Supplied information
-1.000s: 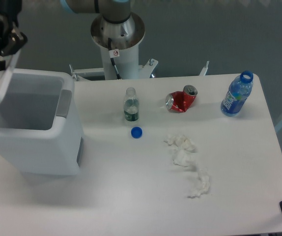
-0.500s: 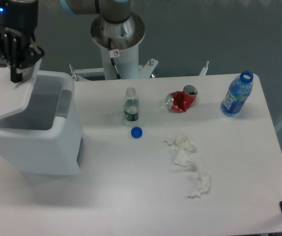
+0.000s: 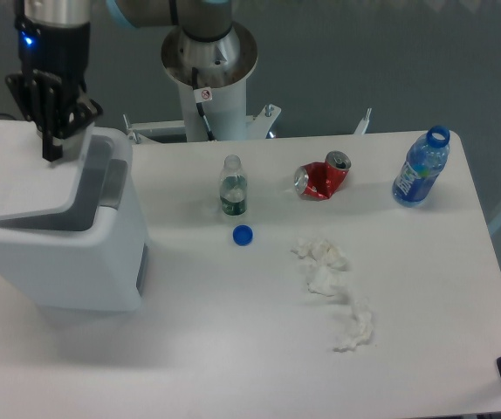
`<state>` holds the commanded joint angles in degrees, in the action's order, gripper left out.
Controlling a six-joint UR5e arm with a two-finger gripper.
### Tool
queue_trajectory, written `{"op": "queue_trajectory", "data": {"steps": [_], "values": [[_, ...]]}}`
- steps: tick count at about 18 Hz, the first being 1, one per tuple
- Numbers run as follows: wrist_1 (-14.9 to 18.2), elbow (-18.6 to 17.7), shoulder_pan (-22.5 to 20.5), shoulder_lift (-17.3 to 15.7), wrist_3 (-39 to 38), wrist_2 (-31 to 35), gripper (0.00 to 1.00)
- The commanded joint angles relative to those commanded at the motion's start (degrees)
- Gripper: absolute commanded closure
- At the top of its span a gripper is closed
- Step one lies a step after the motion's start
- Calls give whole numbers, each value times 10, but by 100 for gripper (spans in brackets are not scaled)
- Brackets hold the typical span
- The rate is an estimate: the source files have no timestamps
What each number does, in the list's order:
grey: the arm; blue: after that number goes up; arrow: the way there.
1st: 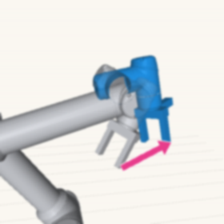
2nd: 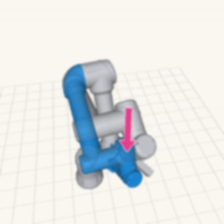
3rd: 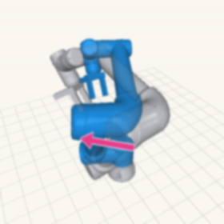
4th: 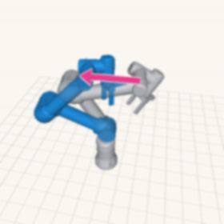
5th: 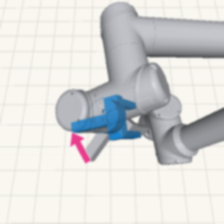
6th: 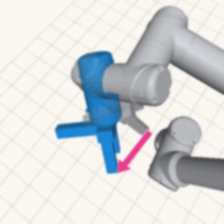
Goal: Close the trash can
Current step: 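Push the raised lid down over the trash can opening, then press the gripper down on the closed lid and hold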
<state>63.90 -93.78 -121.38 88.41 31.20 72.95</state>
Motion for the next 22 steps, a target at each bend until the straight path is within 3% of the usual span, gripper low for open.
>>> {"op": "queue_trajectory", "data": {"steps": [8, 22], "values": [[0, -2, -39, 4, 1, -45, 100], [1, -4, -43, 8, 2, -48, 100]]}}
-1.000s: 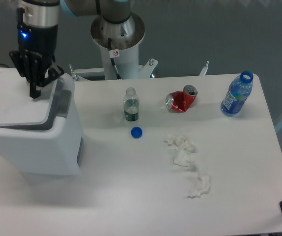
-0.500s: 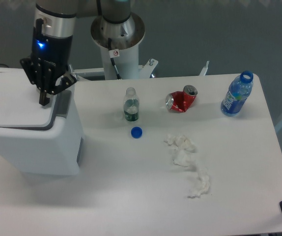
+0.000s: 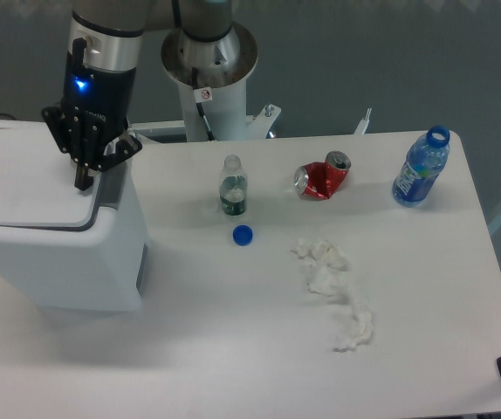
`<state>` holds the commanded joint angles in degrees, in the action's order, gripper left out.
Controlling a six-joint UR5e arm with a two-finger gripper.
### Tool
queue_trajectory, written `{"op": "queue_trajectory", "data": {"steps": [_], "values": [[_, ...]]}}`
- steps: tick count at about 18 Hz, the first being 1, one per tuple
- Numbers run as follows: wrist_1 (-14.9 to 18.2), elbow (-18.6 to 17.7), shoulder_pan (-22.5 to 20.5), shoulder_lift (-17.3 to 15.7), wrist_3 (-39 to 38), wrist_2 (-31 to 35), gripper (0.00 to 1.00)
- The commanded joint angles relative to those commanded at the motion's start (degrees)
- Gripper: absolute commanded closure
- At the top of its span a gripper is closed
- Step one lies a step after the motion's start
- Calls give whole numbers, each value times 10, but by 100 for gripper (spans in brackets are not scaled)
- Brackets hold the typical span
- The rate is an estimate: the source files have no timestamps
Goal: Close the trash can
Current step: 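Press the gripper down on the closed lid and hold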
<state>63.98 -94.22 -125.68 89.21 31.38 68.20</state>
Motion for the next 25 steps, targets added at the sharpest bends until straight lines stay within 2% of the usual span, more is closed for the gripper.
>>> {"op": "queue_trajectory", "data": {"steps": [25], "values": [[0, -6, 1, 10, 0, 2, 100]]}}
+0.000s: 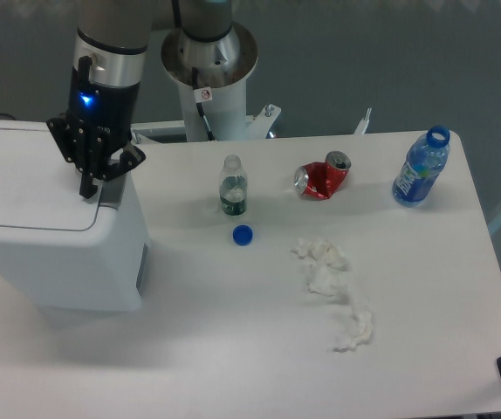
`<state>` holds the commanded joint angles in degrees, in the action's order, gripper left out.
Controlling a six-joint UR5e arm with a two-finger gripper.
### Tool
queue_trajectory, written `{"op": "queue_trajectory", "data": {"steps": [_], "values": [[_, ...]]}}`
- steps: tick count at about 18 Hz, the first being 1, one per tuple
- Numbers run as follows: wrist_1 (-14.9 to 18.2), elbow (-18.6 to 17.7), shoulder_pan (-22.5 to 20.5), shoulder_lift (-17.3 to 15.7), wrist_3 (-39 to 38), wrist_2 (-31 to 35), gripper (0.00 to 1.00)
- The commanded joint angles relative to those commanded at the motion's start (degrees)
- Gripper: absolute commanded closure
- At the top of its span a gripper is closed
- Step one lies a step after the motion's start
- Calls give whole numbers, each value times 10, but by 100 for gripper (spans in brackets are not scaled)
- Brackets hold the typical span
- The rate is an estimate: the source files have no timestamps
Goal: Close the trash can
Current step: 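Press the gripper down on the closed lid and hold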
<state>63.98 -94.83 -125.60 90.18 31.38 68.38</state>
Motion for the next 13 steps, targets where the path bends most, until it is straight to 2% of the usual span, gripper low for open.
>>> {"op": "queue_trajectory", "data": {"steps": [13], "values": [[-1, 0, 0, 4, 1, 2, 100]]}}
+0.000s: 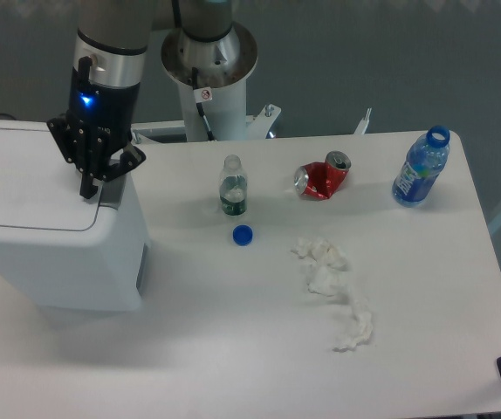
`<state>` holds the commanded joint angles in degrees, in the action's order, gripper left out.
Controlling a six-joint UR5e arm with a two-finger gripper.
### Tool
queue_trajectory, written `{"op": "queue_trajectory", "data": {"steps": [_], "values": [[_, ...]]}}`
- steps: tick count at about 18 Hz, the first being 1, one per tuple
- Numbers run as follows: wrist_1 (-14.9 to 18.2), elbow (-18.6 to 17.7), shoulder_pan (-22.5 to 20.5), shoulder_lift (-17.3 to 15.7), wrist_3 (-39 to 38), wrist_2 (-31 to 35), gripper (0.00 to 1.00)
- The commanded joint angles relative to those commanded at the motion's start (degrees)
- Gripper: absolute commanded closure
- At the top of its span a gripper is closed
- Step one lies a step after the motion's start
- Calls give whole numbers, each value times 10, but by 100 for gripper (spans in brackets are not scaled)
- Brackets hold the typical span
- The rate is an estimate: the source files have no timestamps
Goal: Close the trash can
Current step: 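Press the gripper down on the closed lid and hold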
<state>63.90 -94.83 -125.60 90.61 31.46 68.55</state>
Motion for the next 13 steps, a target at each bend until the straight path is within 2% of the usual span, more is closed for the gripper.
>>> {"op": "queue_trajectory", "data": {"steps": [8, 9, 10, 11, 12, 13], "values": [[0, 5, -3, 0, 0, -2, 98], [0, 10, -8, -1, 0, -3, 88], [1, 16, -14, -1, -1, -6, 71], [1, 20, -18, -1, -1, -11, 46], [1, 23, -28, -1, -1, -11, 41], [0, 23, -37, -2, -1, -11, 30]]}}
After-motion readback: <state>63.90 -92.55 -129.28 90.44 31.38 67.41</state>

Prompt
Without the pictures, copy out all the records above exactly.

Answer box
-1.000s: 
-0.500s: 
+0.000s: 
`<state>` holds the commanded joint angles in degrees, in the action's order, gripper left out.
Controlling a six-joint UR5e arm with a two-finger gripper.
### Tool
queue_trajectory, written `{"op": "queue_trajectory", "data": {"steps": [_], "values": [[_, ...]]}}`
- steps: tick count at about 18 Hz, the first being 1, one per tuple
- Numbers run as follows: wrist_1 (-14.9 to 18.2), elbow (-18.6 to 17.7), shoulder_pan (-22.5 to 20.5), shoulder_lift (-17.3 to 15.7), wrist_3 (-39 to 38), wrist_2 (-31 to 35), gripper (0.00 to 1.00)
- The commanded joint angles relative to those commanded at the motion's start (degrees)
- Gripper: absolute commanded closure
- At the top of its span a gripper is closed
- Step one lies a step after the motion's start
- Calls give whole numbers, each value times 10, but by 100 for gripper (spans in brackets are not scaled)
- Brackets hold the typical span
- The rate is an estimate: the source files have no timestamps
What each number does, in the list's order:
grey: the arm; blue: after that number goes up; arrow: the way there.
1st: 
2nd: 
3rd: 
4th: 
5th: 
6th: 
Goal: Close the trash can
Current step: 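Push the raised lid down over the trash can opening, then press the gripper down on the closed lid and hold
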<state>63.90 -93.78 -121.38 88.41 31.20 72.95</state>
Motion for the next 22 steps, a target at each bend until the straight path is within 3% of the usual span, gripper low for open.
>>> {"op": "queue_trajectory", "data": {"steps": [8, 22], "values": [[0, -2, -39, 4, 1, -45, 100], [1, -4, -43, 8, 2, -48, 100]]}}
-1.000s: 
-0.500s: 
+0.000s: 
`<state>` holds the commanded joint angles in degrees, in the action's order, gripper left out.
Controlling a six-joint UR5e arm with a two-finger gripper.
### Tool
queue_trajectory, written `{"op": "queue_trajectory", "data": {"steps": [_], "values": [[_, ...]]}}`
- steps: tick count at about 18 Hz, the first being 1, one per tuple
- Numbers run as follows: wrist_1 (-14.9 to 18.2), elbow (-18.6 to 17.7), shoulder_pan (-22.5 to 20.5), shoulder_lift (-17.3 to 15.7), wrist_3 (-39 to 38), wrist_2 (-31 to 35), gripper (0.00 to 1.00)
- The commanded joint angles relative to those commanded at the motion's start (degrees)
- Gripper: absolute commanded closure
- At the top of its span a gripper is closed
- Step one lies a step after the motion's start
- Calls give whole numbers, each value times 10, but by 100 for gripper (spans in brackets are not scaled)
- Brackets hold the typical span
- The rate is an estimate: the source files have no timestamps
Goal: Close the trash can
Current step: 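Press the gripper down on the closed lid and hold
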<state>63.98 -94.22 -125.68 89.21 31.38 68.20</state>
Motion for the next 25 steps, targets added at the sharpest bends until straight lines stay within 2% of the usual span, more is closed for the gripper.
>>> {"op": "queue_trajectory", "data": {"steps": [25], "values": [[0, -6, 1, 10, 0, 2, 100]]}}
+0.000s: 
`<state>` holds the commanded joint angles in degrees, in the action's order, gripper left out.
Controlling a six-joint UR5e arm with a two-finger gripper.
### Tool
queue_trajectory, written `{"op": "queue_trajectory", "data": {"steps": [_], "values": [[_, ...]]}}`
- steps: tick count at about 18 Hz, the first being 1, one per tuple
- Numbers run as follows: wrist_1 (-14.9 to 18.2), elbow (-18.6 to 17.7), shoulder_pan (-22.5 to 20.5), shoulder_lift (-17.3 to 15.7), wrist_3 (-39 to 38), wrist_2 (-31 to 35), gripper (0.00 to 1.00)
- The commanded joint angles relative to those commanded at the motion's start (degrees)
- Gripper: absolute commanded closure
- At the top of its span a gripper is closed
- Step one lies a step after the motion's start
- Calls give whole numbers, each value times 10, but by 100 for gripper (spans in brackets are not scaled)
- Brackets hold the typical span
- The rate is an estimate: the source files have no timestamps
Goal: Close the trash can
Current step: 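Press the gripper down on the closed lid and hold
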<state>63.98 -94.83 -125.60 90.18 31.38 68.38</state>
Motion for the next 13 steps, targets where the path bends most, until it is straight to 2% of the usual span, gripper low for open.
>>> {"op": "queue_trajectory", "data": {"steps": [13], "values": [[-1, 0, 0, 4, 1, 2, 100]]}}
+0.000s: 
`<state>` holds the commanded joint angles in degrees, in the action's order, gripper left out.
Controlling a six-joint UR5e arm with a two-finger gripper.
### Tool
queue_trajectory, written `{"op": "queue_trajectory", "data": {"steps": [_], "values": [[_, ...]]}}`
- steps: tick count at about 18 Hz, the first being 1, one per tuple
- Numbers run as follows: wrist_1 (-14.9 to 18.2), elbow (-18.6 to 17.7), shoulder_pan (-22.5 to 20.5), shoulder_lift (-17.3 to 15.7), wrist_3 (-39 to 38), wrist_2 (-31 to 35), gripper (0.00 to 1.00)
- The commanded joint angles relative to those commanded at the motion's start (degrees)
- Gripper: absolute commanded closure
- At the top of its span a gripper is closed
- Step one lies a step after the motion's start
- Calls give whole numbers, each value times 10, but by 100 for gripper (spans in brackets are not scaled)
- Brackets hold the typical span
- The rate is an estimate: the source files have no timestamps
Goal: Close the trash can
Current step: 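Press the gripper down on the closed lid and hold
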<state>63.90 -94.83 -125.60 90.61 31.46 68.55</state>
Motion for the next 13 steps, a target at each bend until the straight path is within 2% of the usual span, more is closed for the gripper.
>>> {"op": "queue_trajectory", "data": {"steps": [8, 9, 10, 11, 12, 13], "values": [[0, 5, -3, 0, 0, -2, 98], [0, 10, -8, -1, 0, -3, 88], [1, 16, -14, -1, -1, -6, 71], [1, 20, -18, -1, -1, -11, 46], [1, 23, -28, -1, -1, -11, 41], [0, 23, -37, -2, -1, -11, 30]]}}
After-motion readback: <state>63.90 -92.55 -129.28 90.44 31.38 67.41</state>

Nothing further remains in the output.